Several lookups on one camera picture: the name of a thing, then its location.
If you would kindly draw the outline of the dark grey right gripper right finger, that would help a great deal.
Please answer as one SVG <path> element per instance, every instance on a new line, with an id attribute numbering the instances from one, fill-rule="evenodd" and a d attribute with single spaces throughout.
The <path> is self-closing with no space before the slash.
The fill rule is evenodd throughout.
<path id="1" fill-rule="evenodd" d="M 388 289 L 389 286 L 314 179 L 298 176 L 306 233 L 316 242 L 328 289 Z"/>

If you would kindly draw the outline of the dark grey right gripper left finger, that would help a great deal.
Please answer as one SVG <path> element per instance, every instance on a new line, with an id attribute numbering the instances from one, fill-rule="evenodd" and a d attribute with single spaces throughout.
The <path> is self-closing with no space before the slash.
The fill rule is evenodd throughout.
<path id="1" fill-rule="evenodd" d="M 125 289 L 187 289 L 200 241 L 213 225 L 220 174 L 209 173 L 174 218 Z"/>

● Task
Would you copy every line from the listing above that has the string "right" in it?

● Exercise result
If you would kindly draw the outline of the dark grey right gripper right finger, that would help a great deal.
If you would kindly draw the outline of the dark grey right gripper left finger, that would help a great deal.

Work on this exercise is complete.